Nous découvrirons ensuite la première prédication apostolique (2, 14 à 36).
L’Esprit Saint est donné. Il est là pour attester la vérité du message de
Jésus-Christ (Jean 15, 26 à 16, 7). Il est à l’origine de la foi (1
Corinthiens 12, 3). Mais pour Luc il est aussi Celui qui fonde la nouvelle
communauté croyante que l’on appellera plus tard l’Eglise. 2. La descente du Saint
Esprit La
première scène de notre récit évoque la descente de l’Esprit sous une forme
visible semblable à des langues (2, 3). Ces langues qui surgissent provoquent
l’étonnement des assistants présents en ce lieu (2, 7-11). Luc ne s’attarde
pas à détailler un évènement surnaturel. Souvent l’on s’interroge face au
texte sur les langues. Et l’on s’interroge sur ce langage qui pourrait
apparaître comme un langage extatique. Il me paraît difficile d’établir une
correspondance entre ce récit et le parler en langues évoqué en 1 Corinthiens
12 à 14. Il n’y a dans ce récit des Actes aucun parler extatique. Il ne
s’agit pas de glossolalie. Il est
plus logique en fonction du contexte et de l’intention lucanienne de voir
dans ce récit un épisode de xénoglossie,
c’est-à-dire la capacité de parler les langues d’autres peuples, des
langues étrangères et non, comme c’est le cas pour la glossolalie de
s’exprimer dans un langage extatique dont les paramètres vont de la transe au
charabia … !!! Selon
Luc le Dieu qui se révèle en Jésus-Christ et qui déverse son Esprit sur toute
chair demeure un Dieu d’ordre et d’harmonie qui poursuit un plan de salut
depuis les temps immémoriaux et qui en a donné un signe qui s’impose à tous
au Sinaï lors du don de la Loi. L’Esprit Saint ici répandu atteint tout homme
dans sa culture. Selon Luc si des parlers en langues se manifestent ils ne
peuvent être que des instruments audibles de la grâce, du Salut de Dieu. 3. L’Esprit Saint ici répandu atteint tout
homme dans sa culture Luc
considère que le message du Salut est polysémique.

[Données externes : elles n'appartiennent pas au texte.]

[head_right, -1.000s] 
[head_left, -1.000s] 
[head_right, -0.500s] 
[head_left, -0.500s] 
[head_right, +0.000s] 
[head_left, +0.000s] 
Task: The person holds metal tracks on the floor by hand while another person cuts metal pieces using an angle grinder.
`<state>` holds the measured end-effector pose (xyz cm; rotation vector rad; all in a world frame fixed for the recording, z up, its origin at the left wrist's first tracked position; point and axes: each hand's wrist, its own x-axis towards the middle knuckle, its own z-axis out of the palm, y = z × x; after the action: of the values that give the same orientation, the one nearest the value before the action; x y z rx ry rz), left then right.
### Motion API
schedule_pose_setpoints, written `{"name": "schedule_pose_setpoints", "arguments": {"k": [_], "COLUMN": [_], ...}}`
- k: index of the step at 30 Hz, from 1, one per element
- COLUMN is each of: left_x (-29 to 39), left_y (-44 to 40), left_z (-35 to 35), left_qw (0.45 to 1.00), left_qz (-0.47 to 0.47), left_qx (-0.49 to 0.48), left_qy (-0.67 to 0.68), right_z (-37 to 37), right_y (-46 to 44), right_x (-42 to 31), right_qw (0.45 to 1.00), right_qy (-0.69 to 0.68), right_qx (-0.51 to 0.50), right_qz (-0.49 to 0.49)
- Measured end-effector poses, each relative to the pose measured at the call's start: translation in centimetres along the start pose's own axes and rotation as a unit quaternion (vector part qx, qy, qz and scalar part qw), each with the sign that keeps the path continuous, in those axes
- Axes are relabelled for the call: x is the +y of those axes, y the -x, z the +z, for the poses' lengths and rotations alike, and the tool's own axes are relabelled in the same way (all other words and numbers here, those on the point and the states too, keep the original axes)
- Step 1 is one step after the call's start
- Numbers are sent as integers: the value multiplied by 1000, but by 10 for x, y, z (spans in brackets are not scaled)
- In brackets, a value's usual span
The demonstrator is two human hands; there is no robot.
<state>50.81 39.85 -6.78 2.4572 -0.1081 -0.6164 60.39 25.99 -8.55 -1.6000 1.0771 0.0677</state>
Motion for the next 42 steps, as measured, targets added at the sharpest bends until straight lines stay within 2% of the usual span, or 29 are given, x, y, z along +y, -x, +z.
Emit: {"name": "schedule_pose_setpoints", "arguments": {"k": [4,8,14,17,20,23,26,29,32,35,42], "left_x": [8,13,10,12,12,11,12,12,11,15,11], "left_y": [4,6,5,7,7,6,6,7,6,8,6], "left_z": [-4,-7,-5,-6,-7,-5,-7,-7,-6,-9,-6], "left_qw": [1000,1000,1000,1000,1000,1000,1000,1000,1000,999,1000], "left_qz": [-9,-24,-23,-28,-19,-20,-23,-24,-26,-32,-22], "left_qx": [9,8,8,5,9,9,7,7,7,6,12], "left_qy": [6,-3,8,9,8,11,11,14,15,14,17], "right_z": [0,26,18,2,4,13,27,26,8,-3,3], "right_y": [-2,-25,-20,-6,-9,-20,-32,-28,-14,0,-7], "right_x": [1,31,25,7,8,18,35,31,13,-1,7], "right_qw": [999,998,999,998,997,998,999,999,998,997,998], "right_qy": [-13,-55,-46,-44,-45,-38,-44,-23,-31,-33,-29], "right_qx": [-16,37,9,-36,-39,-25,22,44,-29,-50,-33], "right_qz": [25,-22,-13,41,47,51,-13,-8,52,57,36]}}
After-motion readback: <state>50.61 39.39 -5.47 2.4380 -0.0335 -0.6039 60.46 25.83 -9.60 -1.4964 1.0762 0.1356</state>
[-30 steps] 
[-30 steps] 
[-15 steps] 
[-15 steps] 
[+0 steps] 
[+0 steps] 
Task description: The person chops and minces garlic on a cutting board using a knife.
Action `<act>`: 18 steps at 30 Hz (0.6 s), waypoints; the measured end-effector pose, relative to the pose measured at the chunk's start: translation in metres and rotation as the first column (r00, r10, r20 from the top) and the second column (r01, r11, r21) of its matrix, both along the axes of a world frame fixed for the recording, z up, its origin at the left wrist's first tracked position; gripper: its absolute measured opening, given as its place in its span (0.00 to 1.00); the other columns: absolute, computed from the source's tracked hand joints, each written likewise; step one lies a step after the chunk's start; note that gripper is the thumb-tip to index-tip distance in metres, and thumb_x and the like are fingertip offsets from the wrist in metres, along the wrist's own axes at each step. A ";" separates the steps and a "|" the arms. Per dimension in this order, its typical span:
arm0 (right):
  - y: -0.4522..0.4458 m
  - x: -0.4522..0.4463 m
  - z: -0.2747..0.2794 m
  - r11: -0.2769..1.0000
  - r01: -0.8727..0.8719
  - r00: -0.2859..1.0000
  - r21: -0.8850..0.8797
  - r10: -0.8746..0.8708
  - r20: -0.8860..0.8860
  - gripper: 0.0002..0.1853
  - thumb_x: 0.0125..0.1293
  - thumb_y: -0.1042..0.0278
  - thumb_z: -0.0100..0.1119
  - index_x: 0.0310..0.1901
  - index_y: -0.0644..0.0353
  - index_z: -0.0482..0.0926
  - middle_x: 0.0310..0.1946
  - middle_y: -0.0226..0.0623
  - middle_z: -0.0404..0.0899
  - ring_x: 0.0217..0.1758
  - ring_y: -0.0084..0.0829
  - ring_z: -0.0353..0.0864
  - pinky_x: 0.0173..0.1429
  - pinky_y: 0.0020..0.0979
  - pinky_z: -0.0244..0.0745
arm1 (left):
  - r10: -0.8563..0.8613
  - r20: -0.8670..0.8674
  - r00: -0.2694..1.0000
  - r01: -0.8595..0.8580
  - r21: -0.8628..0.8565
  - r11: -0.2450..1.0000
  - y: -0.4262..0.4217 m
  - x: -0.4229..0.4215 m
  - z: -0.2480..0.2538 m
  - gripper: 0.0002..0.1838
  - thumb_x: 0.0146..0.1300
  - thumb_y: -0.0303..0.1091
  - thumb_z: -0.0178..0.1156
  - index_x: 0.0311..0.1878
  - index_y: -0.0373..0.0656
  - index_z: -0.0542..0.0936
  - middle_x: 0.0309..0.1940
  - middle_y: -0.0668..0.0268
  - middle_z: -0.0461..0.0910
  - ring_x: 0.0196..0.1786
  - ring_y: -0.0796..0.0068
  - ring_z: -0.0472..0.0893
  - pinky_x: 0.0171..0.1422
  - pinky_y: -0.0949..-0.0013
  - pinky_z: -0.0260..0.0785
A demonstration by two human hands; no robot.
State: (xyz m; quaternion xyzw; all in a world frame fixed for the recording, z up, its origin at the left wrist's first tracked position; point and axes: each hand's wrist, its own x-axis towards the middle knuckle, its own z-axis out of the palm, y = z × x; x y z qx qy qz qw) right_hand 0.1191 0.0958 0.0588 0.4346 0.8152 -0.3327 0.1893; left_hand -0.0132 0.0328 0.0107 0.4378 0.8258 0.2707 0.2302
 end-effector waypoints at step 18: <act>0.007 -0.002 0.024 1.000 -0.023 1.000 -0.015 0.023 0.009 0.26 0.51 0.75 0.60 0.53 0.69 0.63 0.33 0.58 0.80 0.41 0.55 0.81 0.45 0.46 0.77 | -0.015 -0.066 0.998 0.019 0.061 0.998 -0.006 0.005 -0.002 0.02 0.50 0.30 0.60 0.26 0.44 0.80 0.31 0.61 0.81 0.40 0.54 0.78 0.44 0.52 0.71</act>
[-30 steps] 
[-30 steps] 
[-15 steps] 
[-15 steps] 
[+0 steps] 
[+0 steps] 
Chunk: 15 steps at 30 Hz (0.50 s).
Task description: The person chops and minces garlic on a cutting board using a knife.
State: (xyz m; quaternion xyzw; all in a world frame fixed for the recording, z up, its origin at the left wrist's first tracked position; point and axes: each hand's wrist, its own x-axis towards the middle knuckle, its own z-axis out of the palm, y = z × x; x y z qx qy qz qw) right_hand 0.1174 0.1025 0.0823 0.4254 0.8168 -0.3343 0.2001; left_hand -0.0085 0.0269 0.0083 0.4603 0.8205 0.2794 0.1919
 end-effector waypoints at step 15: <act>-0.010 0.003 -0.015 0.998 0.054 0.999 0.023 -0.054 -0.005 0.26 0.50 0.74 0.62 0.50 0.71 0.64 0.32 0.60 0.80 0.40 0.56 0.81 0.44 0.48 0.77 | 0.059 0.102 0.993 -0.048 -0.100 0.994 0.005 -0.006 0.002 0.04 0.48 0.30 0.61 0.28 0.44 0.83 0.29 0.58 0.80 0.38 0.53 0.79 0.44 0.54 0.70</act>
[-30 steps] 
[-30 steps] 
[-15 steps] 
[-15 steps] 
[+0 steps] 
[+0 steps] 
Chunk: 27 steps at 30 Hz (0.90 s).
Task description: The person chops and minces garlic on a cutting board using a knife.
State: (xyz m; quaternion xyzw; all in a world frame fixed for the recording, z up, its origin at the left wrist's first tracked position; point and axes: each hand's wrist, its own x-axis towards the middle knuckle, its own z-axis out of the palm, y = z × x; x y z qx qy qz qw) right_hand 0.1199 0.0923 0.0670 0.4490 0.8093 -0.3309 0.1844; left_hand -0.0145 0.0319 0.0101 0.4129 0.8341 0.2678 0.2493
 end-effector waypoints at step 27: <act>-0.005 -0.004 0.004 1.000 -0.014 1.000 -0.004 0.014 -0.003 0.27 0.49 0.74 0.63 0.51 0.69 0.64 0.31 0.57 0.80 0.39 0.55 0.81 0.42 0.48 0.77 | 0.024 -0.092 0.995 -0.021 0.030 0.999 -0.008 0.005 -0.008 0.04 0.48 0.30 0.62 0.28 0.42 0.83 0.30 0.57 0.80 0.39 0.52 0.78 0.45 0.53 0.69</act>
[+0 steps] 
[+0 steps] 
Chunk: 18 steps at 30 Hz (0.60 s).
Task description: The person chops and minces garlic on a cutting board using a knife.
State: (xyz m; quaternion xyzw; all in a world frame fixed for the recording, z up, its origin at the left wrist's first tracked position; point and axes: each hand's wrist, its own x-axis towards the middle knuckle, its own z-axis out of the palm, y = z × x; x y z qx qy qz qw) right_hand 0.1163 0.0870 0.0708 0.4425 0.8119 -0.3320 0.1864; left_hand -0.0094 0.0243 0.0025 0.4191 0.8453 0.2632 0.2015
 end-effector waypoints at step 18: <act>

Par ailleurs ce qui compte ce n’est pas tant que des voix résonnent et
proclament mais que le message soit entendu, compris. Et c’est peut-être cela
le véritable miracle. Il est écrit que chacun comprenait, entendait dans sa
propre langue le message. 4. Cet évènement se passe le jour de la
Pentecôte, déjà un jour de fête pour les juifs Pour
l’auteur cela se passe le jour de la Pentecôte. La datation de l’évènement
n’est pas fortuite. La fête juive de la Pâque est en réalité la fusion de
deux fêtes très anciennes. La première liée au travail des pasteurs (bergers)
nomades consistait en l’offrande et le sacrifice des prémices d’un troupeau.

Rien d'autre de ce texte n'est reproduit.